● **WHAT THIS TASK INVOLVES**: Return each line below holding the string "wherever".

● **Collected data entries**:
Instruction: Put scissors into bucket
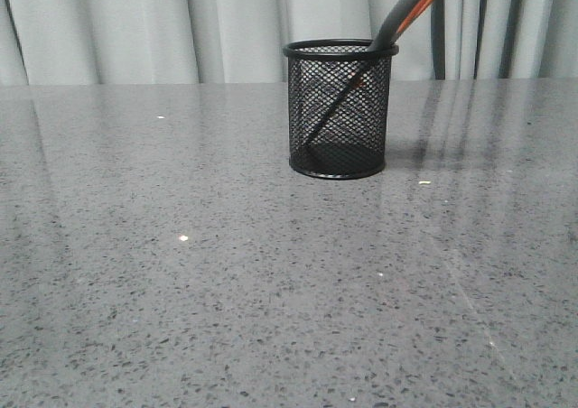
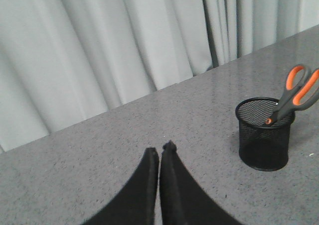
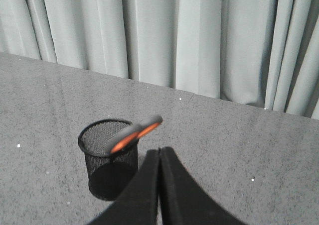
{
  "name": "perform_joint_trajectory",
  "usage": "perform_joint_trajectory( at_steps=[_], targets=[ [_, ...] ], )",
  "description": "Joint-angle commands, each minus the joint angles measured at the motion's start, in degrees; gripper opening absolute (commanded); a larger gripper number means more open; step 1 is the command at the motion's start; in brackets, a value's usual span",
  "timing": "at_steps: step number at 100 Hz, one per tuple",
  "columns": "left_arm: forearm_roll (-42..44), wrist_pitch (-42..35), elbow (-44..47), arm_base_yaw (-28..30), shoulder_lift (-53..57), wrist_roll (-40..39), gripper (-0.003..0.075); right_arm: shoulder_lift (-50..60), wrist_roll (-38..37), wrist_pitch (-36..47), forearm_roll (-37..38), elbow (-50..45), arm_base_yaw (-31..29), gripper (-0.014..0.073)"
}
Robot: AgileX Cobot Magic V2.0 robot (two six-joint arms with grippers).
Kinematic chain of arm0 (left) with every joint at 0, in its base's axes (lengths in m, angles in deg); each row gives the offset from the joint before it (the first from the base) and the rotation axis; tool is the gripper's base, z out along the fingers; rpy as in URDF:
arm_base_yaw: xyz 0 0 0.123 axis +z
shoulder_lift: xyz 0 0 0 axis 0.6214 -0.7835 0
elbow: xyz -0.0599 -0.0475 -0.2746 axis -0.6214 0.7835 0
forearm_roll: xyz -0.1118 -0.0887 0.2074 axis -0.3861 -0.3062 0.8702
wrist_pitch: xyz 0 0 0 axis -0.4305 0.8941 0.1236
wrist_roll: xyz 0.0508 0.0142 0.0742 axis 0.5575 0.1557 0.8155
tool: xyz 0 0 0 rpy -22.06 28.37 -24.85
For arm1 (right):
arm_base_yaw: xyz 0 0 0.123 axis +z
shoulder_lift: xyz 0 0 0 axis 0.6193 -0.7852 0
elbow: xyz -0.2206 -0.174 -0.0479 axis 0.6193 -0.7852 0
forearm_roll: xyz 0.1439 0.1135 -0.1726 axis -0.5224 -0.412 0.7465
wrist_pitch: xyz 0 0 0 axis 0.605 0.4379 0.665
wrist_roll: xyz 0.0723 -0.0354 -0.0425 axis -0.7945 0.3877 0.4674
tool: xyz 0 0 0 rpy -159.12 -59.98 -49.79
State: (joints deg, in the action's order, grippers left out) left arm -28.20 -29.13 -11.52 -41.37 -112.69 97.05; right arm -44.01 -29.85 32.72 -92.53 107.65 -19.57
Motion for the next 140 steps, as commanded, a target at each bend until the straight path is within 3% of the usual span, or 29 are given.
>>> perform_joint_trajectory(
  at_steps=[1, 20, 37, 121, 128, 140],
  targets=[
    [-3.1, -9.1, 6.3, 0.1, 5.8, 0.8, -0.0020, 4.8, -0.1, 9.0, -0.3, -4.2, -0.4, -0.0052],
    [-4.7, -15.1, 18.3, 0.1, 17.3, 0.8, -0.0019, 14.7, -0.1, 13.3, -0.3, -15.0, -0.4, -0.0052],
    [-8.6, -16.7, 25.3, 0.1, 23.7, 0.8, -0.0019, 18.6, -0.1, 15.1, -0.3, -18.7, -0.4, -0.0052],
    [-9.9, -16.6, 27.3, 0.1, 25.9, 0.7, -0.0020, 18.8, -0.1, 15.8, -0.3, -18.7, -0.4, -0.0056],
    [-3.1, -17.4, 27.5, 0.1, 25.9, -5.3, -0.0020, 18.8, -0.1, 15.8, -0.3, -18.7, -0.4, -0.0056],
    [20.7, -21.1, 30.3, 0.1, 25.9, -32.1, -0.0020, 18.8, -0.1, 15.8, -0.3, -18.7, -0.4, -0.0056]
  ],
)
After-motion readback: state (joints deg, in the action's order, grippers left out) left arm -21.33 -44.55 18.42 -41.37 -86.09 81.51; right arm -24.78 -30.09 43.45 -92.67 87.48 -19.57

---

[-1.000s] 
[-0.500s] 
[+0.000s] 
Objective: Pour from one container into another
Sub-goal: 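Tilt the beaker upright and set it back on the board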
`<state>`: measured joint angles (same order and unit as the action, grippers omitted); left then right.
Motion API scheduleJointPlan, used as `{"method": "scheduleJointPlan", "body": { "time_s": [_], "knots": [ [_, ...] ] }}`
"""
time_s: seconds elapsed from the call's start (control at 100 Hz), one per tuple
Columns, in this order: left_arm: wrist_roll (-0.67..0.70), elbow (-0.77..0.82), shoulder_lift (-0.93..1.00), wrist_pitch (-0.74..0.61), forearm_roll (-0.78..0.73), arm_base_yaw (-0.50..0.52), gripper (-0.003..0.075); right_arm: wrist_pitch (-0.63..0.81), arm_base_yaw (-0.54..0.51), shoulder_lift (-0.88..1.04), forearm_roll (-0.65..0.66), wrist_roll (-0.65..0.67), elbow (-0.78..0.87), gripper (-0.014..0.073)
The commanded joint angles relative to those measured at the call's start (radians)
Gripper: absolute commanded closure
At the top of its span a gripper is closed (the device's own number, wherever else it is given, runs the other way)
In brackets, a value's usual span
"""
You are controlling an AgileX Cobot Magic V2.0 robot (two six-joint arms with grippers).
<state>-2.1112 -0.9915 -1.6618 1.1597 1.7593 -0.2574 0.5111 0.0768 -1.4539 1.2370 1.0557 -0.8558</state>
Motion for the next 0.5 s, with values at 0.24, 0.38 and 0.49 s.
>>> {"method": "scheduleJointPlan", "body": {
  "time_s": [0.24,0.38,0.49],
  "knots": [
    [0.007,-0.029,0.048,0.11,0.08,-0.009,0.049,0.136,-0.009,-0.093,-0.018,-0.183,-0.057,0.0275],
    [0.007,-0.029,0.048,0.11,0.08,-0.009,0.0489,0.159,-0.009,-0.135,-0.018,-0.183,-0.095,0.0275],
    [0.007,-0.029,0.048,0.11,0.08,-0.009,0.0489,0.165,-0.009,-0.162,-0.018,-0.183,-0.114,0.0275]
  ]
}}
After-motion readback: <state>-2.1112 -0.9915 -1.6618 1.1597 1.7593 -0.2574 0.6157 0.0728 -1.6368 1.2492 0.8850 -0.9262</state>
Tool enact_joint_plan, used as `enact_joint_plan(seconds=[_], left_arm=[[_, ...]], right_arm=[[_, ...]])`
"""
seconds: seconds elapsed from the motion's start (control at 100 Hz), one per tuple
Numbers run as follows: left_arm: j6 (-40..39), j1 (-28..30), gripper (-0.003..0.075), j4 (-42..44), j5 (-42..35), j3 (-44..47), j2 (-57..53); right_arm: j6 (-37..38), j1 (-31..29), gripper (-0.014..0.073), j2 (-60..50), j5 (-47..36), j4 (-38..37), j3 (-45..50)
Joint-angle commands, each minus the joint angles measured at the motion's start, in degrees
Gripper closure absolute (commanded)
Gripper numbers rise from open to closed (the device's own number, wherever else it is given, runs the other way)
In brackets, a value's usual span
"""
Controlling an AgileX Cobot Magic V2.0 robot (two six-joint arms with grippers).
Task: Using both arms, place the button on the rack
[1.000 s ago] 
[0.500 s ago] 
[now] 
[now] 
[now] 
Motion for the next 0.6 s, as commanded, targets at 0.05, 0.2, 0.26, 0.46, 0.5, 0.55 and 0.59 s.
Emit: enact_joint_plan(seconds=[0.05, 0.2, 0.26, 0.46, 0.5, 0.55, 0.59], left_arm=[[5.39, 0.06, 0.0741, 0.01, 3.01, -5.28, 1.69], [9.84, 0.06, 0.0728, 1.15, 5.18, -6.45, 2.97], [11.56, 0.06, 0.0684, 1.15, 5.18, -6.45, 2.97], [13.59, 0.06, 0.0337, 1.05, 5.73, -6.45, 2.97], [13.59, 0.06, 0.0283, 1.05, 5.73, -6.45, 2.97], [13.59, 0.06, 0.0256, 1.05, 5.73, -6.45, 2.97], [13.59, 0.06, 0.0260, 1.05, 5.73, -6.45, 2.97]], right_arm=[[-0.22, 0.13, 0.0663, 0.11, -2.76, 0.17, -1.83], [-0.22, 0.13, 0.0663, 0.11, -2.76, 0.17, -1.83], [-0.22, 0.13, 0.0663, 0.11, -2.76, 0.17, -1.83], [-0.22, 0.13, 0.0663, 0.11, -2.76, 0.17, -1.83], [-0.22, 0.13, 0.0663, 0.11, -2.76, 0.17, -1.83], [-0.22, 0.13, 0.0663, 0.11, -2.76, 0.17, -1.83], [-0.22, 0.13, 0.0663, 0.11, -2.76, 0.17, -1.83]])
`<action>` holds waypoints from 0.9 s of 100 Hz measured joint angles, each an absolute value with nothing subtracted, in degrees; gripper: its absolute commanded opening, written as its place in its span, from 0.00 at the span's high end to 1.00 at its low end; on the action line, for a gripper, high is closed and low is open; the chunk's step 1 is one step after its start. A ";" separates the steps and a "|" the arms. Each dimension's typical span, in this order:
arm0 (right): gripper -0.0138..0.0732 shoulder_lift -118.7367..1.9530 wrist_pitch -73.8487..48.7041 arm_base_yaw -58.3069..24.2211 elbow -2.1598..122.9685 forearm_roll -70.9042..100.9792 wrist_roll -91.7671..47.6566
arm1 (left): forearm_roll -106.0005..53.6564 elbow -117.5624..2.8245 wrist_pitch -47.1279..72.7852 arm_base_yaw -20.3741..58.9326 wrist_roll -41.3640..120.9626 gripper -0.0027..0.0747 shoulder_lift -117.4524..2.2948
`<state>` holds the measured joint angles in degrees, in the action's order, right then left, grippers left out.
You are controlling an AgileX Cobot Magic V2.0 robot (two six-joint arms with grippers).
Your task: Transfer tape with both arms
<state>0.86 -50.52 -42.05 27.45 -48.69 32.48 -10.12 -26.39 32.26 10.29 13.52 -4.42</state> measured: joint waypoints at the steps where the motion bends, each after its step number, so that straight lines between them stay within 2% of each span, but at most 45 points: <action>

● **ANSWER TO THIS TASK**:
At the top of its span a gripper is closed (the device's own number, wherever else it is given, runs the other way)
Gripper numbers rise from open to closed (the device's own number, wherever else it is given, runs the other way)

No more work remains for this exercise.